Numpy where functionality for Julia code?

Question

I read the answer to "What is Julia equivalent of numpy's where function?", but do not yet see how the answer (ifelse) gives the user all the functionality of numpy.where. I have posted example code below:

    A = [0.0 0.9 0.0 0.99 0.0]

    a = 1:length(A)

    #-v- produces [0 1.0 0 1.0 0] as expected, but how to get the index values?
    b = ifelse.(A .- 1.0 .> -1.0, 1.0, 0 )
    #-^- how to get the array [0.9 0.99]? How to remove all zeros from an array?

Any workarounds other than using for loops would be appreciated.

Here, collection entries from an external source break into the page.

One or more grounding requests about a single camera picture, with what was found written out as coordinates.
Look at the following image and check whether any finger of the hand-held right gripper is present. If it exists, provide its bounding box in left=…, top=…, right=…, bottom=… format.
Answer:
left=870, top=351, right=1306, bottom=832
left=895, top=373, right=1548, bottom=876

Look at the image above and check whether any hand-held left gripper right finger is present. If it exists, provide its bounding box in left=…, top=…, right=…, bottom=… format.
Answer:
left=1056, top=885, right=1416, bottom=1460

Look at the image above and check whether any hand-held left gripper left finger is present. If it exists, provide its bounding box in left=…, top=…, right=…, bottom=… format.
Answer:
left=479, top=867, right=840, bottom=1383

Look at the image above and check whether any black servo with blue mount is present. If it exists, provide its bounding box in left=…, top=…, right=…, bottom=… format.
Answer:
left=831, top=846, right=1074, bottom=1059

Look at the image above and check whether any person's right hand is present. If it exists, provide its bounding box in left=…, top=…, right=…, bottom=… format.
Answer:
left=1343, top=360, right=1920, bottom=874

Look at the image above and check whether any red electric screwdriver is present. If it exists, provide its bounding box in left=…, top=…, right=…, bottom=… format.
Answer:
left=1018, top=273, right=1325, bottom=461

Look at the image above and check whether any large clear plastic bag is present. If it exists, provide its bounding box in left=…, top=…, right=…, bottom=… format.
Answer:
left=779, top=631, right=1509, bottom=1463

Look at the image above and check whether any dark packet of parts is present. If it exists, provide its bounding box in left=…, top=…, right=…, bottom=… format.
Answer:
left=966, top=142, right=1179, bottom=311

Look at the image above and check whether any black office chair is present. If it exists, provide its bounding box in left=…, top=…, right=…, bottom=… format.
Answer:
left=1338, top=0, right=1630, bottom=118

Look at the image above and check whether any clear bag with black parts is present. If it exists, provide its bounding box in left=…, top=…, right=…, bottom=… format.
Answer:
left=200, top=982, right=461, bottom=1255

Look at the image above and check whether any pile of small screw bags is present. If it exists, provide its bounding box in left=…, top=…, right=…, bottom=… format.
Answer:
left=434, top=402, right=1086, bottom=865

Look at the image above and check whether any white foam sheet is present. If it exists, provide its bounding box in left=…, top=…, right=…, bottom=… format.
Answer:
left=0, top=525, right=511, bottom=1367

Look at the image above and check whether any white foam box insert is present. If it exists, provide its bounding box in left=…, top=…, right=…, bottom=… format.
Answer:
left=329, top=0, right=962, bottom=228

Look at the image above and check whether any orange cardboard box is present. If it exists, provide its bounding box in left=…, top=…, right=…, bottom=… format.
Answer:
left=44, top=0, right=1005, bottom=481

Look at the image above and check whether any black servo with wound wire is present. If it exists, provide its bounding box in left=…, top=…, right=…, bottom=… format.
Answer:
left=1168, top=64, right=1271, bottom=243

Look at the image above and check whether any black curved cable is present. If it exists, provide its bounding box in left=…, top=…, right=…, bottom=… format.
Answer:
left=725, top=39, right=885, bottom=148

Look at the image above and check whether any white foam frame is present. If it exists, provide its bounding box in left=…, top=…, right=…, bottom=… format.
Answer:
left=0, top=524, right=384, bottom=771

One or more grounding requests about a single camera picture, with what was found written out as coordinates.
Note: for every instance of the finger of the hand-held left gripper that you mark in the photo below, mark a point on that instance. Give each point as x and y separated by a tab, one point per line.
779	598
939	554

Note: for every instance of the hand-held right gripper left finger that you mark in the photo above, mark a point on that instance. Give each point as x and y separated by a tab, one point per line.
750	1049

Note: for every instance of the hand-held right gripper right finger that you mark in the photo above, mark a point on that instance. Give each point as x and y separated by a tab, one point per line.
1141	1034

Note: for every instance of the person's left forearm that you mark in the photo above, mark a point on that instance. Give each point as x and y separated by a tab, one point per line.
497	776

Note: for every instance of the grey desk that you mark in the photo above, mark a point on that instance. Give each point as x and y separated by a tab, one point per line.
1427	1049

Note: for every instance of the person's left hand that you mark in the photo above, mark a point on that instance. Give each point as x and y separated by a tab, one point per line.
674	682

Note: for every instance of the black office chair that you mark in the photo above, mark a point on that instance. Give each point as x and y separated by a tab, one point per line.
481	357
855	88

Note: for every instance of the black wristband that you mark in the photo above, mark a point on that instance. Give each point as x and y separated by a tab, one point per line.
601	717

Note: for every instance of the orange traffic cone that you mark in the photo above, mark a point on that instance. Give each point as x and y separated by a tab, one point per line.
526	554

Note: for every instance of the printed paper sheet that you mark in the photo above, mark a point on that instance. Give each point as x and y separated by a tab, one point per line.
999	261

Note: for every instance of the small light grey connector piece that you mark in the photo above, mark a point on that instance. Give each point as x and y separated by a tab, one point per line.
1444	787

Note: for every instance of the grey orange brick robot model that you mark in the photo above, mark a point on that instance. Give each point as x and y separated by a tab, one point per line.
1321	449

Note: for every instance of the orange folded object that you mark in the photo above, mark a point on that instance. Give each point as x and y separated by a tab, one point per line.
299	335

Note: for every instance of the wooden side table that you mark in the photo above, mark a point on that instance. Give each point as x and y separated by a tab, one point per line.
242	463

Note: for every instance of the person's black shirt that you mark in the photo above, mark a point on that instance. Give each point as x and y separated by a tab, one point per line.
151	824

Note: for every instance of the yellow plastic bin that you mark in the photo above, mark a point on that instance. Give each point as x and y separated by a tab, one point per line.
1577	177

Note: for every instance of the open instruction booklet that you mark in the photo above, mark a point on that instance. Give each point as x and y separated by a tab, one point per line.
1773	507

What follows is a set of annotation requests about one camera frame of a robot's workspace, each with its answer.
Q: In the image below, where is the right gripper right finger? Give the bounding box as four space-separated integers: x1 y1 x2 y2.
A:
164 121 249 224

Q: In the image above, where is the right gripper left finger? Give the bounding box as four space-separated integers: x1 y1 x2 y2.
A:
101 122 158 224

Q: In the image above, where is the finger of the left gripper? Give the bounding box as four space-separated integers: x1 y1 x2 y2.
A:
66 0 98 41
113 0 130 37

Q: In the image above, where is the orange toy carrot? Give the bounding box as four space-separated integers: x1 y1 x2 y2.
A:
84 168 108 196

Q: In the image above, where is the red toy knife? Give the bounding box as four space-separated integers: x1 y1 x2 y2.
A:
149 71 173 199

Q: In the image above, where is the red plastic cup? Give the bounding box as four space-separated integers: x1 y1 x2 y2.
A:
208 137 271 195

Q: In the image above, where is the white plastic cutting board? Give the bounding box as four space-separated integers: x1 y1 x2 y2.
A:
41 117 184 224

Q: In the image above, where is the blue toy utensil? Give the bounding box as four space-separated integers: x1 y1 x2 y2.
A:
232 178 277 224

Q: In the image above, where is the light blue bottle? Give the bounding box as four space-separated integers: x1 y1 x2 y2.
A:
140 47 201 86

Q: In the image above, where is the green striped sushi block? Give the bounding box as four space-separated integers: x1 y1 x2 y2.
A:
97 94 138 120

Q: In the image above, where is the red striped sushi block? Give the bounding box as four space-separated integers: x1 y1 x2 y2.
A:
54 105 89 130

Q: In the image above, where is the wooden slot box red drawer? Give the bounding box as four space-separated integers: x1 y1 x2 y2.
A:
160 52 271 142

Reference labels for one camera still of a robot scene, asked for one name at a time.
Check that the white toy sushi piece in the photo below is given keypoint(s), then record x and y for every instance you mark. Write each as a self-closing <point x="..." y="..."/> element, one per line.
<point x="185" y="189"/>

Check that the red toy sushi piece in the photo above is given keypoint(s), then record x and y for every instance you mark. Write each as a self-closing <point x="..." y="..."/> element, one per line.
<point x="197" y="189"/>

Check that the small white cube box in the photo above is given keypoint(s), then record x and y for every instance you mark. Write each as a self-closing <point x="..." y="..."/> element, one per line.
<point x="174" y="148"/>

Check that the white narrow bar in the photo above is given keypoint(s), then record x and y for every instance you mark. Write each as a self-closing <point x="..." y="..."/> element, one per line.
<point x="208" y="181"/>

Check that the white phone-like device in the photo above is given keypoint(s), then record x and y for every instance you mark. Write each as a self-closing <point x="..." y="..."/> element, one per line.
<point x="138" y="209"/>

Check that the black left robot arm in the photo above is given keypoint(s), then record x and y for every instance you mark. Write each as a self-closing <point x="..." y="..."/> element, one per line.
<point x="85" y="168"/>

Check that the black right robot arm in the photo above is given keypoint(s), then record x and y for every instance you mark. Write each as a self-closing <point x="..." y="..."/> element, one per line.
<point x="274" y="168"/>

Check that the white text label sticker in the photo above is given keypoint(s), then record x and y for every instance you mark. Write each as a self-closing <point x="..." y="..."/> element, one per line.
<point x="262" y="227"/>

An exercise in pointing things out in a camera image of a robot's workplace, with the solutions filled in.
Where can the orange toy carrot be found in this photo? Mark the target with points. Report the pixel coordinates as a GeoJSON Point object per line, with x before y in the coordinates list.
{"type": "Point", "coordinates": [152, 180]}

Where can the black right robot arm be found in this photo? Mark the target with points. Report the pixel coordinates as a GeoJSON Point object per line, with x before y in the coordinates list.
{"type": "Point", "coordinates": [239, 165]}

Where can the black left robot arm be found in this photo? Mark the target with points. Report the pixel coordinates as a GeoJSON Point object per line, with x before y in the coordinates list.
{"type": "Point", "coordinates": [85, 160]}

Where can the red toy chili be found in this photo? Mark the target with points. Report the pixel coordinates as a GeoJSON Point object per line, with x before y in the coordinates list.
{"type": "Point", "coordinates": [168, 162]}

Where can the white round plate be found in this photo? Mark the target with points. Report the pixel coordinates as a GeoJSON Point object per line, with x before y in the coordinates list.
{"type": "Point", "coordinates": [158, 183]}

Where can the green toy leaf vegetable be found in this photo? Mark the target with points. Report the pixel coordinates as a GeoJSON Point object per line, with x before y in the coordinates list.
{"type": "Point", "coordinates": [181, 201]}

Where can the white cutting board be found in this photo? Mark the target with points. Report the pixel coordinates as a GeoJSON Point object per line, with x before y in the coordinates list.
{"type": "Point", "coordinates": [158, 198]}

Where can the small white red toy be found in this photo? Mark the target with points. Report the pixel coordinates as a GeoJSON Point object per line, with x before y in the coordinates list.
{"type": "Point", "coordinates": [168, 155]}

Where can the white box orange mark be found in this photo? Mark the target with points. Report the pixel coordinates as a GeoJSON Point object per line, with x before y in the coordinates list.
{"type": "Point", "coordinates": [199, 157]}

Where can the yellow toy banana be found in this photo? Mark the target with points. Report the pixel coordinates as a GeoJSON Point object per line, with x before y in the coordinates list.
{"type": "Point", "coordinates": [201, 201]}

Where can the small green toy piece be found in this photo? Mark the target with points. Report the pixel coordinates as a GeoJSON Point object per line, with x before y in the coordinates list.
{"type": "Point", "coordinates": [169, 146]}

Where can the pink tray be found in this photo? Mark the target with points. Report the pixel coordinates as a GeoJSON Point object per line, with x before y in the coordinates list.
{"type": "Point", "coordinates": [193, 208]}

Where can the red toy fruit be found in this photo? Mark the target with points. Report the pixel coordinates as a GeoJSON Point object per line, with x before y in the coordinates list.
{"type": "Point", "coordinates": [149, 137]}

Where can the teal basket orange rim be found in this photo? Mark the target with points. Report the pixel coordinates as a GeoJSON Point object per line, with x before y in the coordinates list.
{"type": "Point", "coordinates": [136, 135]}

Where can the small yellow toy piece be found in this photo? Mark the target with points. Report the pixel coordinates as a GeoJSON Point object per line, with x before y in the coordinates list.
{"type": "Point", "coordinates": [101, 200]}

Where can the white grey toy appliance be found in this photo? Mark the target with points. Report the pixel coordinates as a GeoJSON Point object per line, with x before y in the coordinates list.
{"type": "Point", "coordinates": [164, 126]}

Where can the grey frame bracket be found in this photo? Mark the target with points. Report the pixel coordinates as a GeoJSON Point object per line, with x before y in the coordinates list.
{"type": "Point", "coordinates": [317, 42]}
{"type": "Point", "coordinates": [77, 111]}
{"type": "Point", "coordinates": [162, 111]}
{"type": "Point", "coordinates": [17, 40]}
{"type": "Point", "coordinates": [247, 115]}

There's no point to using `where` for this even in NumPy. NumPy supports logical indexing, just like Julia. — user2357112, Jun 10 '20 at 22:17
Does `numpy.where` really support what you are asking for? I doesn't look like it from the docs. Can you show a numpy example? — DNF, Jun 11 '20 at 07:34

score 9 · Answer 1 · answered Jun 10 '20 at 22:15

9

I guess you're looking for the functionality of np.where(cond)? That's simply findall(A .> 0).

To get the array [0.9, 0.99], I'd use logical indexing: A[A .> 0].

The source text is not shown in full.